┌──

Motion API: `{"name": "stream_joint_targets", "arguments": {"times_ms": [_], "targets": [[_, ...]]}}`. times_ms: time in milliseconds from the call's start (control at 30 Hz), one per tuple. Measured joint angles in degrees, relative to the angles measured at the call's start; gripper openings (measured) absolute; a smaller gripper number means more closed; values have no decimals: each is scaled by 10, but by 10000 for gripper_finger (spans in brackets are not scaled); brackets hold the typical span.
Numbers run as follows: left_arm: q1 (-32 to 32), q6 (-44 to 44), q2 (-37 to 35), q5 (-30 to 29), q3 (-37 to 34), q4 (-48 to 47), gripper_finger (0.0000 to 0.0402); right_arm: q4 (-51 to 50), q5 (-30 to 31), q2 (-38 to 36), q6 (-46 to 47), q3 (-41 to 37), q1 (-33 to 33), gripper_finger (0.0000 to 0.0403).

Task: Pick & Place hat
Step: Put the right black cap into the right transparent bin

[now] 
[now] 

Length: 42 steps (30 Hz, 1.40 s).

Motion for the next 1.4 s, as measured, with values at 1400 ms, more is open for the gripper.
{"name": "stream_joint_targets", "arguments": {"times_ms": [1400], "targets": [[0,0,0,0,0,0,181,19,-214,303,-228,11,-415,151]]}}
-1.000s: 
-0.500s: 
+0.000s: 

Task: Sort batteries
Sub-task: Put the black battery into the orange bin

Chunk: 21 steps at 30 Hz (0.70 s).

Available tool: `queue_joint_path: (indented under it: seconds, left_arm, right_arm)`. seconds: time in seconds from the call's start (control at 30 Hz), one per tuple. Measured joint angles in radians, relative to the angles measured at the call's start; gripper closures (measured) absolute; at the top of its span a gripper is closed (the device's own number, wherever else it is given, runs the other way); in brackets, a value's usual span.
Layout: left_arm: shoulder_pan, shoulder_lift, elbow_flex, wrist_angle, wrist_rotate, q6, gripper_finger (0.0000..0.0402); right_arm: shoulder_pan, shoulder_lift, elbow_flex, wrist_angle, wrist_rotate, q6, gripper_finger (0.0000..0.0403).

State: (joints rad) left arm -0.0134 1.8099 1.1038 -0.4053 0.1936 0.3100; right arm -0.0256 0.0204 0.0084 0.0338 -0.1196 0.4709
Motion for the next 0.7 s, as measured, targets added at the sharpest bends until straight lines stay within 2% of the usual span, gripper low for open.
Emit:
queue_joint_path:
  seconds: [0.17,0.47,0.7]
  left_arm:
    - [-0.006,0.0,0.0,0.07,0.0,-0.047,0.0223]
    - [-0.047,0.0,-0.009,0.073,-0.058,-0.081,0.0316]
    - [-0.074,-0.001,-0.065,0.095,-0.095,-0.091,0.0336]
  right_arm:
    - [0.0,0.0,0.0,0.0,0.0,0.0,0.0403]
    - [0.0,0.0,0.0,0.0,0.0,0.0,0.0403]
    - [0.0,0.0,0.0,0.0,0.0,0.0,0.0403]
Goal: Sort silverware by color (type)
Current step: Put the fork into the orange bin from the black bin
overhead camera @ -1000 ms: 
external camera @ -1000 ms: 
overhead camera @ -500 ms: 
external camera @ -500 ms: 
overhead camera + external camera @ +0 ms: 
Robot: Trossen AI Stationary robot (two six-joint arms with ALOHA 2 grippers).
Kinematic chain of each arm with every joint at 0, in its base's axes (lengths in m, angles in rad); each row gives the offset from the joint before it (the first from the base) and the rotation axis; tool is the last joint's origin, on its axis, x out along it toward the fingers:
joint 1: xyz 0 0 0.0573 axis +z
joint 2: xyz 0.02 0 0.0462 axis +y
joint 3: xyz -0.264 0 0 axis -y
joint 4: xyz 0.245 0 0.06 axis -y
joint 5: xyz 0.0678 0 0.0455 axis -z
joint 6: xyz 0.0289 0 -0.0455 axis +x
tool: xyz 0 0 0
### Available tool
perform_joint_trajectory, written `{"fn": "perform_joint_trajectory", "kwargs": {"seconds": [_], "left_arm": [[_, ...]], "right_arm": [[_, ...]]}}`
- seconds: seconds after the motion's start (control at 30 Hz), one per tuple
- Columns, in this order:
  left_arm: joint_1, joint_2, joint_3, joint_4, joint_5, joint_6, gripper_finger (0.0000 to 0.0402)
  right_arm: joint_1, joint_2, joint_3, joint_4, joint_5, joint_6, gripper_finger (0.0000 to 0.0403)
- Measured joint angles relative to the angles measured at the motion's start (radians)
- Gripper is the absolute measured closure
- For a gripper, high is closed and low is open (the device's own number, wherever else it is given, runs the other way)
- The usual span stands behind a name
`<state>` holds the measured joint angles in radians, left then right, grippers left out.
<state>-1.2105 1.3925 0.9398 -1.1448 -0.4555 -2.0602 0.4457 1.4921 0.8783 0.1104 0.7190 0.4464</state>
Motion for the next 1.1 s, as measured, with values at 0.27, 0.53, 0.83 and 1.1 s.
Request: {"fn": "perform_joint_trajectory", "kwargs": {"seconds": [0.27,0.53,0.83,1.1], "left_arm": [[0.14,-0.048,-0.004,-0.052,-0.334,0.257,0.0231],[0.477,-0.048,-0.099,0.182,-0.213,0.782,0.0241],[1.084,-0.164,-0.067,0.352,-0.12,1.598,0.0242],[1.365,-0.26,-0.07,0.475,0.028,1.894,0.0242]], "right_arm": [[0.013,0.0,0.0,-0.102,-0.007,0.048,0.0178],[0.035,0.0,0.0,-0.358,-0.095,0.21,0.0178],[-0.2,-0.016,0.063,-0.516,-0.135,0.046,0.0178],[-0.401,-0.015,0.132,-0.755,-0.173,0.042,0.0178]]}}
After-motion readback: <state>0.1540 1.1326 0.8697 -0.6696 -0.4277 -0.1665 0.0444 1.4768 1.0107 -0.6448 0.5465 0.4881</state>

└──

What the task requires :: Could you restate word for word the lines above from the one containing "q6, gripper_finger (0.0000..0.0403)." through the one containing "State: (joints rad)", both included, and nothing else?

Expected answer ::
Layout: left_arm: shoulder_pan, shoulder_lift, elbow_flex, wrist_angle, wrist_rotate, q6, gripper_finger (0.0000..0.0402); right_arm: shoulder_pan, shoulder_lift, elbow_flex, wrist_angle, wrist_rotate, q6, gripper_finger (0.0000..0.0403).

State: (joints rad) left arm -0.0134 1.8099 1.1038 -0.4053 0.1936 0.3100; right arm -0.0256 0.0204 0.0084 0.0338 -0.1196 0.4709

This answer requires no additional content.